TIP: Students struggling with identifying universal themes may need more support in identifying the author’s message or theme of a story first. The third grade Theme Unit is a good resource for teaching the author’s message or theme.
will read “A Feast of Gold” (p. 37) from Filipino Children’s Favorite Stories retold by Liana Romulo. We will identify the problem and solution in the story and use these to identify the author’s message or the theme of the story. We will then identify the universal theme of the story. (Guided Practice Teacher Example Chart is provided below.) We will compare and contrast this story to the story of “Munna and the Grain of Rice”. For example: Both stories share the universal theme of “greed”, but in “A Feast of Gold”, the greed destroys the main characters. In “Munna and the Grain of Rice” Munna is clever and kind enough to trick the greedy king and save the people from starvation. The author’s message is somewhat different in the two stories but the universal theme of “greed” is the same.

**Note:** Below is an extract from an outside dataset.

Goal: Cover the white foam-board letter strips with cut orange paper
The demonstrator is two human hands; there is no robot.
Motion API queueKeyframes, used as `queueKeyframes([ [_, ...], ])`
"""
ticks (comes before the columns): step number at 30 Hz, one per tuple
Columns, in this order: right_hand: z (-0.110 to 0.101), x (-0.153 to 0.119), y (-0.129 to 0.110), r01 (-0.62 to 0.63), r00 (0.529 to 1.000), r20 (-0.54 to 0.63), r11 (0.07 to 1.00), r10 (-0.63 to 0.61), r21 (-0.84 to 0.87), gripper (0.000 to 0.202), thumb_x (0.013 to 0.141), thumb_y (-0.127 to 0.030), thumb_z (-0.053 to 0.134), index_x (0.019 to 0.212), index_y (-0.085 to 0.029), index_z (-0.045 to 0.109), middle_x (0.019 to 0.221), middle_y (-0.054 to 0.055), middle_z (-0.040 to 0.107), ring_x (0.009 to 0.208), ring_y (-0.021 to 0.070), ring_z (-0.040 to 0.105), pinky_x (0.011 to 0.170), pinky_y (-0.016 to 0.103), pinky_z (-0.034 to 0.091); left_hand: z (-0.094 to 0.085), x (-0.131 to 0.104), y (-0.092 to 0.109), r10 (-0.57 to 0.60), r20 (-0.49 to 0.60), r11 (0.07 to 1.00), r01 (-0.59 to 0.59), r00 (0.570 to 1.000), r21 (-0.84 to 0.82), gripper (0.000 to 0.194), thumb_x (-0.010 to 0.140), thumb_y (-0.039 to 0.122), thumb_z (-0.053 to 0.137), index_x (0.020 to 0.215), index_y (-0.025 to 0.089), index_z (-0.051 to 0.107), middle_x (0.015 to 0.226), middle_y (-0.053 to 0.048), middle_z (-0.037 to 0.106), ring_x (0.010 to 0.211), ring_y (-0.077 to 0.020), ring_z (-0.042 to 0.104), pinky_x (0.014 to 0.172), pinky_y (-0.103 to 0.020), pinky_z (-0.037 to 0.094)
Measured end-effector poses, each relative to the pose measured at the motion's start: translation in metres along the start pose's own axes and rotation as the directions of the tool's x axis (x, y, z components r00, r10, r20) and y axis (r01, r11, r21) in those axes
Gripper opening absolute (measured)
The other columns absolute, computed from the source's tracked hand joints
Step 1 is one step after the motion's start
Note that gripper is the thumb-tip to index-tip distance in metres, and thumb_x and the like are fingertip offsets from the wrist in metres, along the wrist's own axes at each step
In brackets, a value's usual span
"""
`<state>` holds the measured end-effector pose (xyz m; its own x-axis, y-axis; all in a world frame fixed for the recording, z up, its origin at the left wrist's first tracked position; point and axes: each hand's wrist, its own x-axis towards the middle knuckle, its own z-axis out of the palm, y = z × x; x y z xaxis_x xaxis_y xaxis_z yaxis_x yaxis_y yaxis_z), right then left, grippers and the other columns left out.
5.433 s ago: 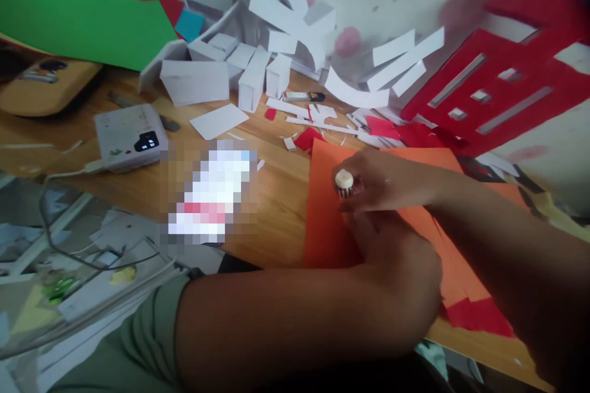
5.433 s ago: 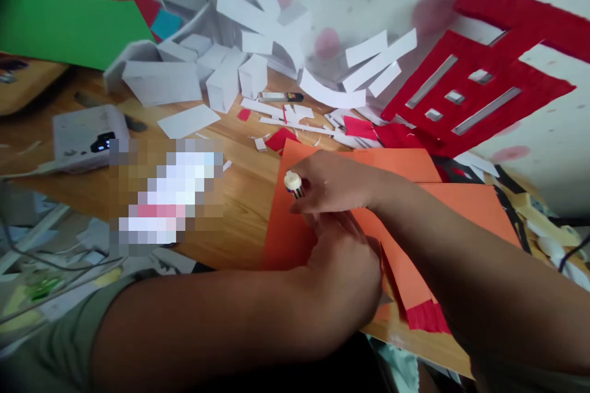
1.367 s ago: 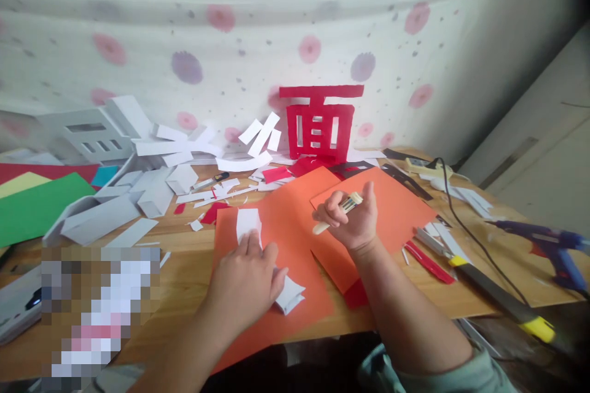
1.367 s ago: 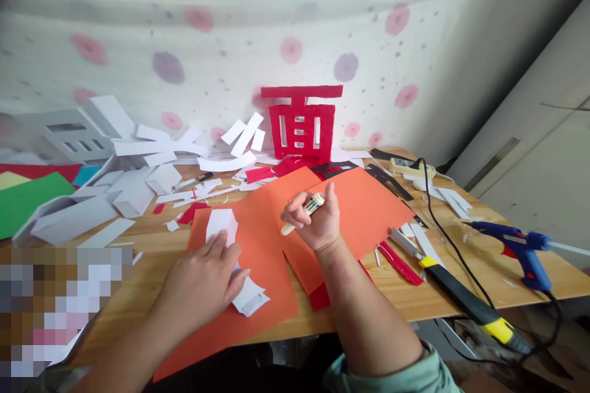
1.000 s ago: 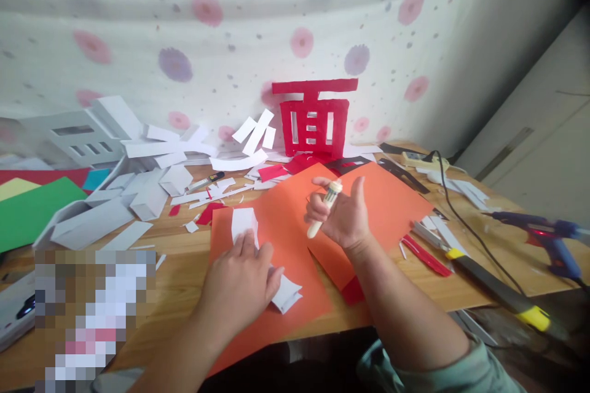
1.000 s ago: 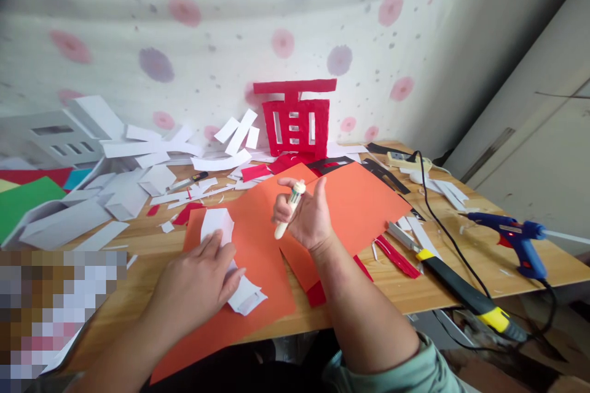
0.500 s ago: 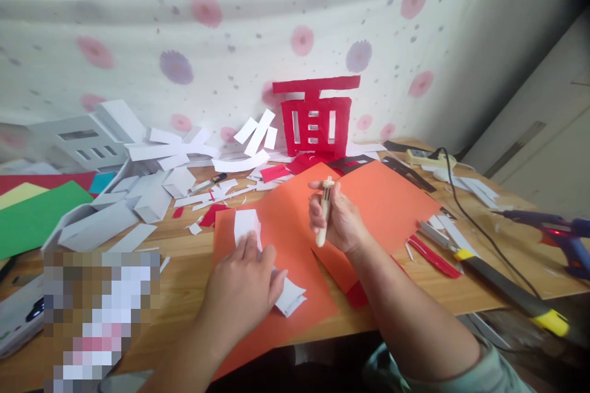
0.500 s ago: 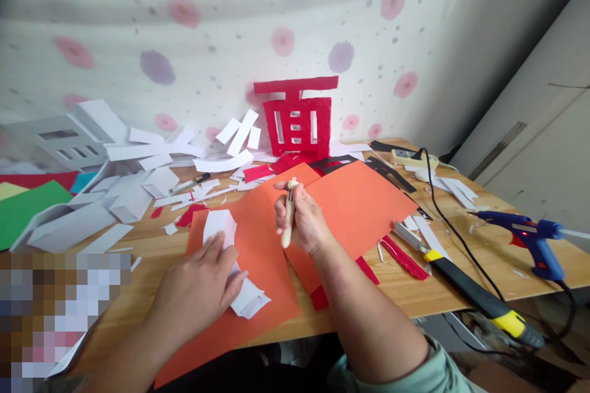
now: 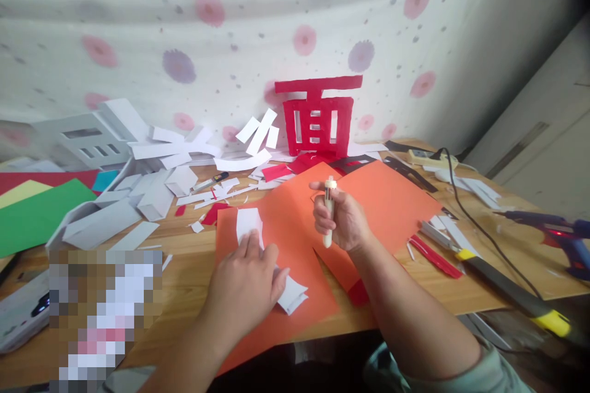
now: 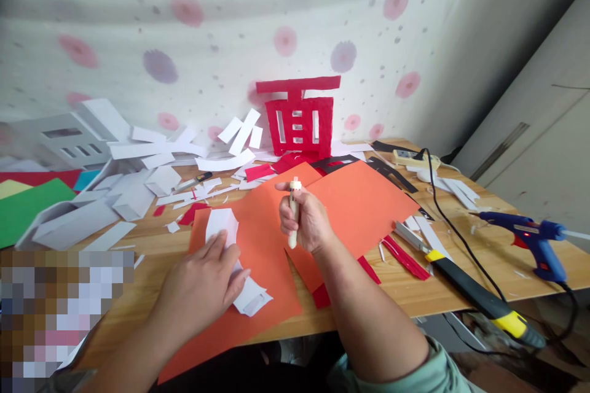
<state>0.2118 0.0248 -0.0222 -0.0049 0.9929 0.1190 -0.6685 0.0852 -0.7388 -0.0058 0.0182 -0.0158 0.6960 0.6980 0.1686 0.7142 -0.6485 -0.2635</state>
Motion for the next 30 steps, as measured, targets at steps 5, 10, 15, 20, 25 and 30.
queueKeyframes([
  [5,0.003,-0.003,-0.001,0.056,0.998,0.039,0.998,-0.056,-0.009,0.04,0.081,-0.027,0.052,0.12,-0.028,0.045,0.059,-0.008,0.051,0.037,0.0068,0.027,0.038,0.019,0.029,-0.003,0.0,0.001,-0.004,0.02,1.0,0.005,1.0,-0.008,0.026,0.09,0.032,0.041,0.09,0.015,0.062,0.128,-0.028,0.057,0.113,-0.0371,0.062,0.073,-0.044,0.057],
  [10,0.003,0.0,0.004,0.162,0.982,-0.084,0.983,-0.169,-0.084,0.033,0.078,-0.037,0.065,0.108,-0.021,0.06,0.064,-0.004,0.052,0.046,0.0072,0.036,0.046,0.022,0.034,-0.003,-0.001,-0.002,0.008,0.013,1.0,-0.008,1.0,-0.018,0.032,0.091,0.038,0.043,0.097,0.013,0.06,0.127,-0.029,0.058,0.112,-0.0372,0.062,0.075,-0.045,0.057],
  [15,0.012,0.011,0.005,0.126,0.952,-0.21,0.909,-0.224,-0.397,0.029,0.077,-0.045,0.067,0.07,-0.017,0.067,0.072,0.002,0.058,0.061,0.011,0.047,0.061,0.027,0.043,0.006,-0.006,-0.009,0.033,-0.071,0.998,-0.037,0.997,-0.048,0.044,0.088,0.051,0.05,0.101,0.01,0.059,0.126,-0.029,0.059,0.115,-0.0369,0.06,0.083,-0.045,0.055],
  [20,0.022,0.036,0.018,0.028,0.973,-0.107,0.566,-0.204,-0.824,0.039,0.084,-0.055,0.057,0.081,-0.017,0.069,0.059,0.0,0.057,0.056,0.0123,0.049,0.057,0.026,0.043,0.009,-0.007,-0.012,0.026,-0.096,0.998,-0.031,0.995,-0.051,0.047,0.087,0.054,0.051,0.101,0.009,0.059,0.124,-0.029,0.06,0.113,-0.0365,0.062,0.086,-0.044,0.055],
  [25,0.014,0.053,0.052,-0.051,0.977,-0.142,0.471,-0.159,-0.88,0.017,0.077,-0.032,0.063,0.074,-0.018,0.07,0.061,0.0,0.063,0.058,0.0138,0.057,0.057,0.025,0.044,0.007,-0.009,-0.012,0.021,-0.061,0.995,-0.026,0.998,-0.091,0.057,0.082,0.062,0.054,0.102,0.009,0.059,0.13,-0.029,0.056,0.122,-0.0369,0.055,0.091,-0.045,0.053],
  [30,0.013,0.048,0.067,-0.04,0.984,-0.108,0.415,-0.142,-0.909,0.017,0.078,-0.028,0.059,0.074,-0.017,0.072,0.07,0.001,0.069,0.066,0.0146,0.061,0.064,0.026,0.046,0.005,-0.013,-0.016,0.017,0.007,0.989,-0.016,1.0,-0.144,0.074,0.077,0.073,0.051,0.112,0.009,0.058,0.138,-0.028,0.049,0.13,-0.0364,0.048,0.096,-0.046,0.049],
])
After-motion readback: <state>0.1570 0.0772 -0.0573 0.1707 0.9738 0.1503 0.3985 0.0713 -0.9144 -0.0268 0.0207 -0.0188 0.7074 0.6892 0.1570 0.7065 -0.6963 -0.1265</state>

will read “The Magic Lake” (p. 50) from Filipino Children’s Favorite Stories retold by Liana Romulo. You will identify the problem, solution, and theme (author’s message) of the story. You will then identify the universal theme and compare and contrast this story to “A Feast of Gold”. (Student Independent Practice is provided below.)
Build Student Vocabulary famine
|Tier 2 Word: famine|
|Contextualize the word as it is used in the story||But one year, the rain did not fall and there was a famine.|
|Explain the meaning student-friendly definition)||A famine is when there is not enough food for the people who live in a certain area. The famine in this story was caused by a lack of rain. The rain was needed to help crops grow to feed the people.|
|Students repeat the word||Say the word famine with me: famine.|
|Teacher gives examples of the word in other contexts||Many people can die because of famines in other parts of the world.|
|Students provide examples||What might cause a famine? Students should say, “A famine might be caused when…”|
|Students repeat the word again.||What word are we talking about? famine|
|Additional Vocabulary Words||afford, contents|
Before reading "Munna and the Grain of Rice,” explain that you are going to read a story from the country of India. Show students that India is located in South Asia on your map. Point out the capital of India, New Delhi, and the bordering countries: Pakistan, China, and Nepal. Explain that India has the second largest population of people in the world (with more than 1 billion people). Clarify, if necessary, that American Indians are not from the country India. American Indians are native to the Americas, while Indians are people who live or are citizens of the country India. The major religions of India are Muslim and Hinduism. Share some images of India's famous landmarks, such as the Taj Majal, or objects of the Indian culture, such as a sari or a bindi.